Alibaba has also demonstrated the model’s real-world capabilities. In a “real money, real market” cryptocurrency experiment, Qwen3-Max earned a 22.3 percent return on a $10,000 investment over two weeks. By contrast, DeepSeek’s V3.1 Chat returned 4.9 percent, and all US models recorded losses, with OpenAI’s GPT-5 losing 62.7 percent. Analysts say the simulation underscores the model’s ability to integrate reasoning with dynamic decision-making, a critical advantage in AI applications from finance to logistics.

The Qwen3-Max-Thinking model is now available to individual users through Alibaba Cloud’s web-based Qwen chatbot and its application programming interface (API). Lin noted that the model’s deployment will continue to evolve, emphasizing that refinement is ongoing.

“It’s a bit hard to take care of everything,” Lin Junyang, a Qwen team researcher, said. “We need some more time. The job’s not finished.”
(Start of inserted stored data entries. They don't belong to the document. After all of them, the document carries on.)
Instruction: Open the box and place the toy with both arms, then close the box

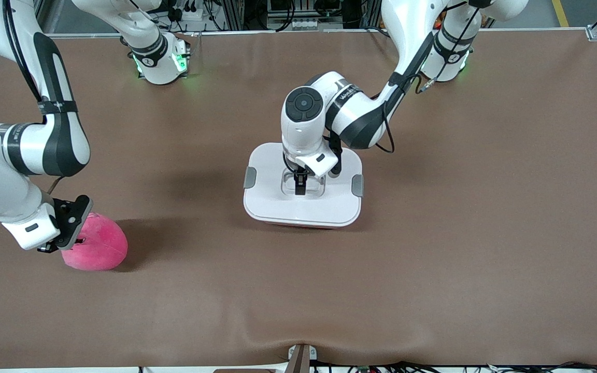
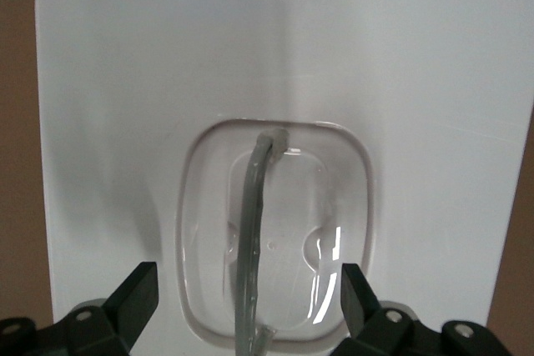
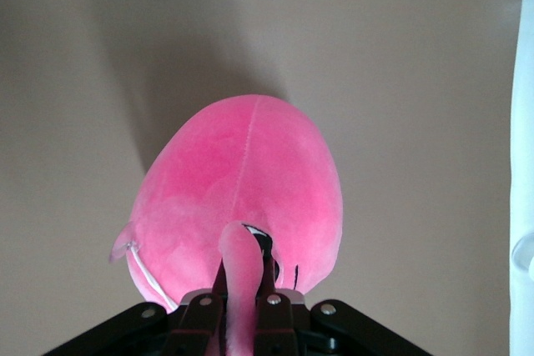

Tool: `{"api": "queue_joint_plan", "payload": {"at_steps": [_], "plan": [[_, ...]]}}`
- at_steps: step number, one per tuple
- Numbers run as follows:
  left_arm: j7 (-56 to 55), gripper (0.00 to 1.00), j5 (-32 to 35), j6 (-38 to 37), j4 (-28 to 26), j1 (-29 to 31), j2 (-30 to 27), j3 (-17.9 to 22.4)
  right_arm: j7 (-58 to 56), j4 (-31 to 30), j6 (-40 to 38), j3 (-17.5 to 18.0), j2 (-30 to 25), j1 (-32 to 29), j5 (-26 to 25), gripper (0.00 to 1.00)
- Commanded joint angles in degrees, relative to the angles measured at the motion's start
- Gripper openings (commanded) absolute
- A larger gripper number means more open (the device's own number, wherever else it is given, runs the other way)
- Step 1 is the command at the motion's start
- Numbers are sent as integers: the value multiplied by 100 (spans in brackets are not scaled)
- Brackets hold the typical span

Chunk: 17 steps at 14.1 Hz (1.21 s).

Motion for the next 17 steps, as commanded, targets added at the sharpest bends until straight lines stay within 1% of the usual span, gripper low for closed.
{"api": "queue_joint_plan", "payload": {"at_steps": [1,3,5,9,10,14,16,17], "plan": [[-117,71,154,108,-149,-31,-86,37,-72,-4,-49,15,-140,3,-130,0],[-108,70,154,108,-245,-22,-139,37,-72,23,-49,15,-140,12,-121,0],[-108,65,154,108,-246,-5,-157,37,-89,84,-66,15,-148,12,-130,0],[-100,64,154,90,-403,22,-323,37,-204,128,-66,15,-148,12,-121,0],[-100,62,154,90,-430,31,-376,37,-204,128,-66,15,-140,12,-121,0],[-64,60,154,90,-500,39,-385,37,-204,128,-66,15,-148,12,-121,0],[-56,55,154,90,-501,39,-394,37,-212,128,-75,15,-148,3,-121,0],[-56,49,154,90,-501,48,-394,37,-212,128,-67,15,-148,3,-121,0]]}}
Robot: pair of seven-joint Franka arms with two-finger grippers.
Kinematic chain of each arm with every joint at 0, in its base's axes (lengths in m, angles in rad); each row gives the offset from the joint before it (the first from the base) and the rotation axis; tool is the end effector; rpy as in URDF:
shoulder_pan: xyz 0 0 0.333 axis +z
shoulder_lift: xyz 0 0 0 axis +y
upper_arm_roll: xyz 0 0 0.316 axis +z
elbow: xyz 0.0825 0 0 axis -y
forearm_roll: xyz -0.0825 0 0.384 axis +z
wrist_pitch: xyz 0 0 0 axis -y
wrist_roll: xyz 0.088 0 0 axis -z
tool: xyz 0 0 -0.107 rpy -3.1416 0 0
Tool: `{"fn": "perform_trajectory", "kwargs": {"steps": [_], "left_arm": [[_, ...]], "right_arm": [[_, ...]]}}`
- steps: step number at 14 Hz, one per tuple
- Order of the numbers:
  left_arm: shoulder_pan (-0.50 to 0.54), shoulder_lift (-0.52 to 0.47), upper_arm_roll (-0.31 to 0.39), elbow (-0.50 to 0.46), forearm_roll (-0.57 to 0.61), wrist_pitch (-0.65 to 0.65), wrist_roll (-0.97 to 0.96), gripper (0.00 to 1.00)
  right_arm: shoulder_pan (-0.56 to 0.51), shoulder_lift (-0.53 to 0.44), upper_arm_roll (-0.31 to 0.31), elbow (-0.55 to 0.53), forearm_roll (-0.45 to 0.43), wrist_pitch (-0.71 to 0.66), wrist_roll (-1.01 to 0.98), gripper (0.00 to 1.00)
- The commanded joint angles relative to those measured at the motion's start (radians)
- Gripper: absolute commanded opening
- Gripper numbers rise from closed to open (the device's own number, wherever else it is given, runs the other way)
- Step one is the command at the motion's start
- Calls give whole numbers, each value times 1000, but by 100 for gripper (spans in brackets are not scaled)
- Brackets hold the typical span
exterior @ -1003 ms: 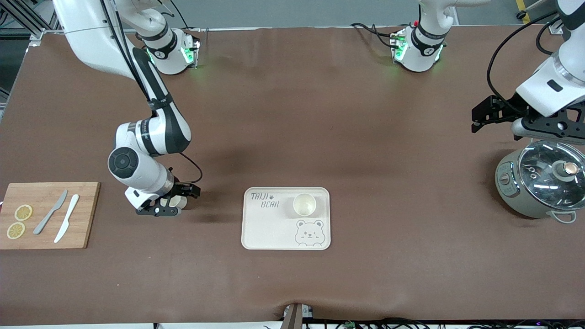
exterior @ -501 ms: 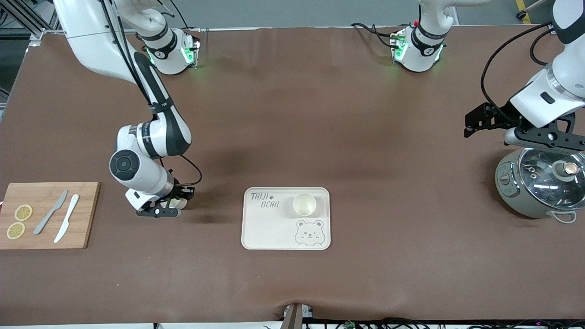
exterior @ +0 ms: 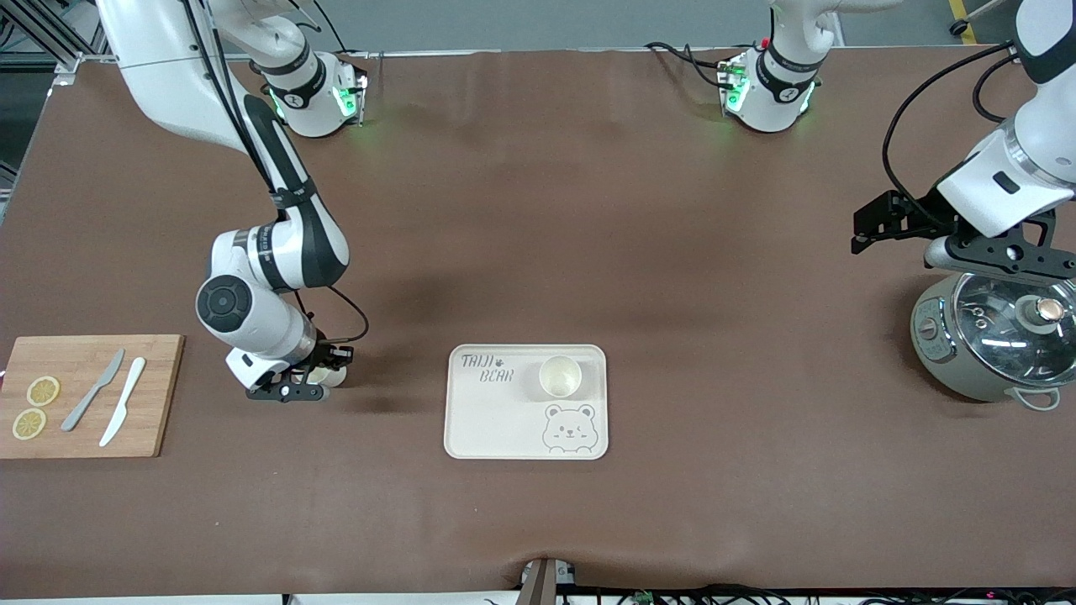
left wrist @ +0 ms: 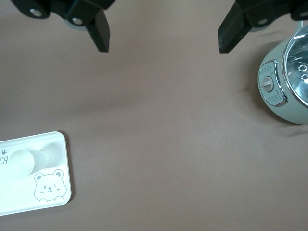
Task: Place white IKEA cup upright on tray with both arms
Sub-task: 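Carry the cup with the right gripper onto the tray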
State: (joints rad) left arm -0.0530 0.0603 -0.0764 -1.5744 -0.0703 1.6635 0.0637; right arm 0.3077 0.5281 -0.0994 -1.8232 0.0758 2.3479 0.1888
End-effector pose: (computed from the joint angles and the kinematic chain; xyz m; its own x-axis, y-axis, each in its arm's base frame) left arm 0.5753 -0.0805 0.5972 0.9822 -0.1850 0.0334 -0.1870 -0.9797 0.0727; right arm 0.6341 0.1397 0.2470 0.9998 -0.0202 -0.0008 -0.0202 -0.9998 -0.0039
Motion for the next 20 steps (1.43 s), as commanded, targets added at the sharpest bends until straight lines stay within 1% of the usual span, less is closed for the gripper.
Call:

The launch comes amid a broader geopolitical context in which Chinese AI firms face restrictions on selling high-performance computing chips abroad, particularly to the US market. Nvidia’s Blackwell AI chips, for example, cannot currently be sold in China due to US export controls, highlighting a persistent technology and trade standoff. Despite such restrictions, Alibaba’s homegrown Qwen models demonstrate the country’s ability to develop competitive AI domestically, mitigating dependence on foreign hardware and software.

Experts say Alibaba’s achievement illustrates a dual trend: China is accelerating development of reasoning-focused AI models to compete globally, and companies are increasingly testing AI in real-world applications rather than only benchmarks. Alibaba’s success in cryptocurrency trading simulations suggests that these models are being designed for decision-making under uncertainty, not just academic problem-solving.

As the competition heats up, there is a growing belief that China’s AI push could reshape the global landscape. The Qwen3-Max-Thinking model is believed to be a testament that China is not only keeping pace with the US in AI reasoning but is beginning to deploy it in practical, high-stakes scenarios. If such models continue to improve, the country is expected to significantly reduce reliance on imported AI systems while fostering its own ecosystem of advanced AI solutions.

The model’s availability to developers and individual users also points to Alibaba’s strategy to broaden the adoption and integration of AI across industries, from cloud computing to finance and enterprise decision-making. With applications ranging from mathematics to trading, Qwen3-Max-Thinking represents a significant step in China’s ambition to establish global leadership in artificial intelligence, even as restrictions on advanced hardware continue to pose challenges.

This launch also pinpoints AI as a key component of national competitiveness now, with implications not just for technology but also for finance, education, and strategic industries worldwide.